Added a commit that should fix the tokenizer issues, and not add BOS and EOS by default.
Awesome, I confirm that the text generation is coherent by default now.
I still cannot load the tokenizer with AutoTokenizer.from_pretrained. The error has now changed to this:
File "/tmp/transformers/src/transformers/models/auto/tokenization_auto.py", line 694, in from_pretrained
tokenizer_class_py, tokenizer_class_fast = TOKENIZER_MAPPING[type(config)]
File "/tmp/transformers/src/transformers/models/auto/auto_factory.py", line 610, in __getitem__
raise KeyError(key)
KeyError: <class 'transformers.models.llama.configuration_llama.LLaMAConfig'>
does this work with int8?
No idea! I haven't messed with int8 too much myself. It ought to be compatible with whatever is already supported in the HF models.
After the fix with EOS, int8 (bitsandbytes) looks decent. Example in https://github.com/zsc/llama_infer/blob/main/README.md
After https://github.com/huggingface/transformers/pull/21955/commits/459e2ac9f551650ced58deb1c65f06c3d483d606, AutoTokenizer.from_pretrained now works as expected.
KoboldAI now works
I'd like to see a more memory-efficient conversion script, the current version loads everything into system memory which makes converting the 30B and 65B variants challenging on some systems
Yes, this is a quick and dirty version that loads everything into memory. One issue is that the way the weights are sharded (for tensor parallelism) is orthogonal to the way that HF shards the weights (by layer). So either we have to load everything in at once, or we have to load/write multiple times. The latter would be slower but useful for folks with less memory.
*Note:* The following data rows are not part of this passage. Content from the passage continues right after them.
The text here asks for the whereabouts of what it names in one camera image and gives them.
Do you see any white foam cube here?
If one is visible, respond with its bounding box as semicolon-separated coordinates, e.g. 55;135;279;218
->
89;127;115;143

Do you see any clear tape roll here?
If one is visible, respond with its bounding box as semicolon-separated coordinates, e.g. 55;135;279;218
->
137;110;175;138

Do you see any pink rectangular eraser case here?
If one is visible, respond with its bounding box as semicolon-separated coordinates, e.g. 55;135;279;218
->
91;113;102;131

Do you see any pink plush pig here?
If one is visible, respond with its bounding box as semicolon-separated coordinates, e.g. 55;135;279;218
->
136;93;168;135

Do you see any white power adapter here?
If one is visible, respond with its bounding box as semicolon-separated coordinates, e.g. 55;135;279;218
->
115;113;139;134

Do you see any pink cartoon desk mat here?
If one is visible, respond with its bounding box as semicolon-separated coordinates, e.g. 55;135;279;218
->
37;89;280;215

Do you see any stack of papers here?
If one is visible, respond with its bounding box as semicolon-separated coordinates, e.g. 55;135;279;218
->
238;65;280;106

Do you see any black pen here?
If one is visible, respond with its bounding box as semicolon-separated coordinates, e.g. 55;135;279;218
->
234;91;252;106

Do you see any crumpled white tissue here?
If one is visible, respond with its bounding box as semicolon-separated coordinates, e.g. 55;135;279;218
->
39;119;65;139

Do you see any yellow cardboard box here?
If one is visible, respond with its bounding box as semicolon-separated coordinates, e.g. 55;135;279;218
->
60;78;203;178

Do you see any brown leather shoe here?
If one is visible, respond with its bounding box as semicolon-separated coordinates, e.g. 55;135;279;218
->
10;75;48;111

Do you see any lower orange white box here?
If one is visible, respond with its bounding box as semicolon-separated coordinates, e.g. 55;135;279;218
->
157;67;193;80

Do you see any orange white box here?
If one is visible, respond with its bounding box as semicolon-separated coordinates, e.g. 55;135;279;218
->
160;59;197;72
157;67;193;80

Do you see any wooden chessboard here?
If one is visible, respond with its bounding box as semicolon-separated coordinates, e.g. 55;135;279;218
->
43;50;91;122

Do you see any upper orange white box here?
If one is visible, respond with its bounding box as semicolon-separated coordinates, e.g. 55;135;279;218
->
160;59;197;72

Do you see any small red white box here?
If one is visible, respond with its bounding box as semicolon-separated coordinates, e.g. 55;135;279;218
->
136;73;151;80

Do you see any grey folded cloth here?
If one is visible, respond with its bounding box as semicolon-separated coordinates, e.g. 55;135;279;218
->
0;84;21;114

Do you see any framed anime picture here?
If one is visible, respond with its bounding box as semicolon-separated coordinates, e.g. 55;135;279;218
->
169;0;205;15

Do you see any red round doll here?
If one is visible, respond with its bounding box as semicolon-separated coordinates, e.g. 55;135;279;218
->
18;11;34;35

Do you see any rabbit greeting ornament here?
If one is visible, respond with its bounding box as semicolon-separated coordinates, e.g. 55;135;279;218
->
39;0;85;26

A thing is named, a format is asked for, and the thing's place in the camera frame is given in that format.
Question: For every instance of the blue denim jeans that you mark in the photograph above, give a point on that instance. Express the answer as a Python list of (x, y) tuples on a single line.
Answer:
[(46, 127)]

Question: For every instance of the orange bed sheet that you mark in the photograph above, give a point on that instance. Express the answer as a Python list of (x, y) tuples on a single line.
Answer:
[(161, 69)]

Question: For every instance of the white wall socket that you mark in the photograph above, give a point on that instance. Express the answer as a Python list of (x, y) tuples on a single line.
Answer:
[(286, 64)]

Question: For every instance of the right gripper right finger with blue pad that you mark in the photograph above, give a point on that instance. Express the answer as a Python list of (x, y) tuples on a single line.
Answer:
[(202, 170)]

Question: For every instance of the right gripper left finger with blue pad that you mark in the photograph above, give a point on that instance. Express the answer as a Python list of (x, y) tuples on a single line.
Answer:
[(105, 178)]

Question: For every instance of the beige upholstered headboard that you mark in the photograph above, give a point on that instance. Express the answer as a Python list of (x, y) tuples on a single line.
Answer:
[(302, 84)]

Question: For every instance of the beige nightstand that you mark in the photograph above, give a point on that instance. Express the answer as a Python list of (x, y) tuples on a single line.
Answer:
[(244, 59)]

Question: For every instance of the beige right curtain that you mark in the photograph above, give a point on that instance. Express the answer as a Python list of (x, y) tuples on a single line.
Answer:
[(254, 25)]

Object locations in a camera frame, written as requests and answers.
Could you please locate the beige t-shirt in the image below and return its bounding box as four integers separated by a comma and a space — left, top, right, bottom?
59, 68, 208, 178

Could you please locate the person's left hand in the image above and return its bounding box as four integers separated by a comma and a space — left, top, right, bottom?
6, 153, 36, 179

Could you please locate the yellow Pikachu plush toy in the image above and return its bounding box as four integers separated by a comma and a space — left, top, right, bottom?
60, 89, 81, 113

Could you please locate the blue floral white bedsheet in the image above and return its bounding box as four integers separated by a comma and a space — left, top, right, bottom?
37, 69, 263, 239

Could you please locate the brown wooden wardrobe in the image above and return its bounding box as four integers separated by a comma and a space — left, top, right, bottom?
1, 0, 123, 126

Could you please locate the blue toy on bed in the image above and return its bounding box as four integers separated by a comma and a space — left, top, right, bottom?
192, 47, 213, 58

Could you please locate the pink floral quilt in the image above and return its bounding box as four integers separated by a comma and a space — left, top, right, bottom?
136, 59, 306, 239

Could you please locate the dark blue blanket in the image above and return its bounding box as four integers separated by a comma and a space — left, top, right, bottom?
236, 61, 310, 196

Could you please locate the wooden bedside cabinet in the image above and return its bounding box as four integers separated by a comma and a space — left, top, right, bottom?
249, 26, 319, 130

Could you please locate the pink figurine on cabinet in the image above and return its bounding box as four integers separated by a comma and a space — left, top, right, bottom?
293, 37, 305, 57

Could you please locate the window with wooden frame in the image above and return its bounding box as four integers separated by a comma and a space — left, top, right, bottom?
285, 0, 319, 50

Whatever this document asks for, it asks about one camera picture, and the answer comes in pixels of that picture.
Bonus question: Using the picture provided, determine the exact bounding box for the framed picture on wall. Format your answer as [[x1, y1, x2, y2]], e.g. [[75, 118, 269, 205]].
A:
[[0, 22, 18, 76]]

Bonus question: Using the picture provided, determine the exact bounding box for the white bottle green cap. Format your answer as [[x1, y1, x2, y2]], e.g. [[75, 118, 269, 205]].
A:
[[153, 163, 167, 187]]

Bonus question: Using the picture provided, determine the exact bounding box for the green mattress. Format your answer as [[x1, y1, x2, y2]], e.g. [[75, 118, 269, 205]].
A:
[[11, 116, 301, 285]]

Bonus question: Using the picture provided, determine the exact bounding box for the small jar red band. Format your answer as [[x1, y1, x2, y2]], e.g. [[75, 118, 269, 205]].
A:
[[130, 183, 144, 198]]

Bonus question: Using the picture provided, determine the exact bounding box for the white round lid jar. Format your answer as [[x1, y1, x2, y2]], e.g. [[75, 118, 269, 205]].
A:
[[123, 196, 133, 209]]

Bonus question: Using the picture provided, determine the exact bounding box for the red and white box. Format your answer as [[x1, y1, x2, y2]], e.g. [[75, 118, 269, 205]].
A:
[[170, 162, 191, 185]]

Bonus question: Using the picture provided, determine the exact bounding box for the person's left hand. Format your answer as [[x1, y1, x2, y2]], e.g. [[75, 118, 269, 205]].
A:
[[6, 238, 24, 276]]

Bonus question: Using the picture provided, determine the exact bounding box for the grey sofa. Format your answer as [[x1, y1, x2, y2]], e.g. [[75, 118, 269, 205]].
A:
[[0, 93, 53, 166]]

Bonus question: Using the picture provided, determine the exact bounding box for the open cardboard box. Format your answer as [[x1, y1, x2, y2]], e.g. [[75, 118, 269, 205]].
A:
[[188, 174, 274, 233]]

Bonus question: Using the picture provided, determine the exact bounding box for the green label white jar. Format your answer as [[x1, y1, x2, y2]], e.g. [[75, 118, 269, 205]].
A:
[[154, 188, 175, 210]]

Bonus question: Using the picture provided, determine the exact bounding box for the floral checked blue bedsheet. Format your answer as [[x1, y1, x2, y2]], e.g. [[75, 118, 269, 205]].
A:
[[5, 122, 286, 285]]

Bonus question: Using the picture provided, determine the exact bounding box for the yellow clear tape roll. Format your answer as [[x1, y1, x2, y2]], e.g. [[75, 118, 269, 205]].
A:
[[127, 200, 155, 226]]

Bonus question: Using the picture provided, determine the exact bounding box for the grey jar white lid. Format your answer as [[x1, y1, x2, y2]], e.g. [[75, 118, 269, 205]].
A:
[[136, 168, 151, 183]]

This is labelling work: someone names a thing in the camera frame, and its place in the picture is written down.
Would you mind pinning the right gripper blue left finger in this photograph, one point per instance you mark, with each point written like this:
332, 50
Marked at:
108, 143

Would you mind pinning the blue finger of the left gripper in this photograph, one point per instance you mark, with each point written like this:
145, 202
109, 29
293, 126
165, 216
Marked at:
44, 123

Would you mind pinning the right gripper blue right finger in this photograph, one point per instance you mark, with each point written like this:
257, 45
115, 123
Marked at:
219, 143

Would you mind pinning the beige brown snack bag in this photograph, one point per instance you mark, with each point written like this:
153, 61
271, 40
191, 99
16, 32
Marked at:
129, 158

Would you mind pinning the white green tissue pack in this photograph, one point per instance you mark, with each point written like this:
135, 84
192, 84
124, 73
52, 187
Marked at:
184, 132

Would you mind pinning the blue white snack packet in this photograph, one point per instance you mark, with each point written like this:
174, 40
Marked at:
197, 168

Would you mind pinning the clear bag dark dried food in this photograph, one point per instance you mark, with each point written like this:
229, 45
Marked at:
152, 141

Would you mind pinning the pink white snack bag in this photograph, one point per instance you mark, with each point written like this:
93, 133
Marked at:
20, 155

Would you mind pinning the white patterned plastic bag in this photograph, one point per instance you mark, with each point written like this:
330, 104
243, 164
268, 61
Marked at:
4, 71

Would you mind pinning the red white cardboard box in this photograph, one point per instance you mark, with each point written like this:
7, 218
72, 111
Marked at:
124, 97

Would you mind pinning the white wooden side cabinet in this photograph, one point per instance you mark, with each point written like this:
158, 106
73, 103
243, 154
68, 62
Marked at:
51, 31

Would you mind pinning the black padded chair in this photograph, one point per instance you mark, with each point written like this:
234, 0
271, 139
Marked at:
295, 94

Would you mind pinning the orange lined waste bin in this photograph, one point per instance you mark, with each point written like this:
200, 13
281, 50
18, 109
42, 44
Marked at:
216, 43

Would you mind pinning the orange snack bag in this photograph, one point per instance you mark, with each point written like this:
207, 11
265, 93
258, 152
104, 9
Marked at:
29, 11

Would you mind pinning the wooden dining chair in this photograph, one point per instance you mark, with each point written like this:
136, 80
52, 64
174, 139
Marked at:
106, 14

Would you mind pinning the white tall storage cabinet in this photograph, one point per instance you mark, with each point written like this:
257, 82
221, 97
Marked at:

Has anyone tested loading 65B with accelerate to load on multiple GPUs?
I can't load the 7B model to cuda with one A4000 should I just change the gpu?
I'm observing some strange behavior with the tokenizer when encoding sequences beginning with a newline:
>>> t = AutoTokenizer.from_pretrained("llama_hf/tokenizer")
>>> res = t.encode("\nYou:")
>>> res
[29871, 13, 3492, 29901]
>>> t.decode(res)
'You:'
The newline seems to get lost somewhere along the way.
EDIT: Looking into this, it seems it might be the expected behavior of sentencepiece.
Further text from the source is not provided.